#### [WHAT TO PRODUCE]
Retype the data below exactly; skip every image.
# # # #
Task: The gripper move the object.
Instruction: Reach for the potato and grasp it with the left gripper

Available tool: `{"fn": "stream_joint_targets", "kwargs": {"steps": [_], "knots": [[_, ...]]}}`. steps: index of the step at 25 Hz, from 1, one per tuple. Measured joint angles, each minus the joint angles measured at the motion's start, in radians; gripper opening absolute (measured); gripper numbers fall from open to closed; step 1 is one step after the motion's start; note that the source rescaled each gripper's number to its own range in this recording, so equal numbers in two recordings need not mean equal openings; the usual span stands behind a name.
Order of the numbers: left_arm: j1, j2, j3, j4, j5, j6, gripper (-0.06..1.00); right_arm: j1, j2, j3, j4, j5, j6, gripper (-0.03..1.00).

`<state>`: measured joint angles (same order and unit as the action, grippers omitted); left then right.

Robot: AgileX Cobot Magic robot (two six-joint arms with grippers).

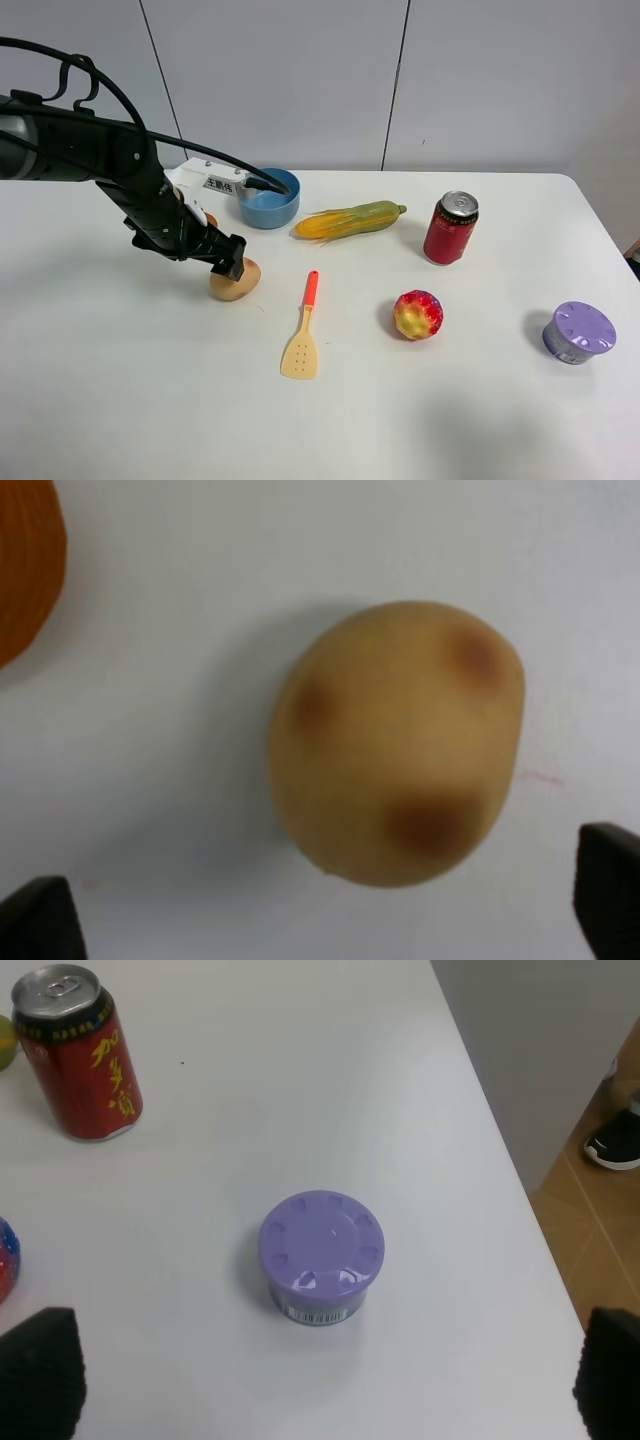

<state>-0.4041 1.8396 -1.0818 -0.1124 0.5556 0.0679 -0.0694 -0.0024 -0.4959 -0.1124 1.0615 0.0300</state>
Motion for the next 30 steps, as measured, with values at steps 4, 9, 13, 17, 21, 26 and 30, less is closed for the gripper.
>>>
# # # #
#### [YOUR RESPONSE]
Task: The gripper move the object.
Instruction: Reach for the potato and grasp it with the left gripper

Available tool: `{"fn": "stream_joint_targets", "kwargs": {"steps": [_], "knots": [[_, ...]]}}`. steps: index of the step at 25 Hz, from 1, one per tuple. Measured joint angles, each minus the joint angles measured at the motion's start, in radians; gripper opening absolute (measured); gripper numbers fall from open to closed; step 1 is one step after the motion's start; note that the source rescaled each gripper's number to its own range in this recording, so equal numbers in two recordings need not mean equal openings; the usual span stands behind a name.
Order of the numbers: left_arm: j1, j2, j3, j4, j5, j6, gripper (-0.06..1.00); right_arm: j1, j2, j3, j4, j5, j6, gripper (-0.03..1.00).

`<state>`: measured joint angles (same order and unit as the action, grippers omitted); left then right.

Robot: AgileX Cobot Magic robot (two six-joint arms with grippers).


<state>-0.4041 1.8396 -1.0818 -0.1124 0.5556 0.0679 -0.0694 -0.0024 -0.4959 -0.1124 1.0615 0.0300</state>
Motion for the next 30 steps, as measured, with values at steps 4, 9, 13, 17, 21, 26 and 30, less is closed for the gripper.
>>>

What was requested is fully covered by this answer.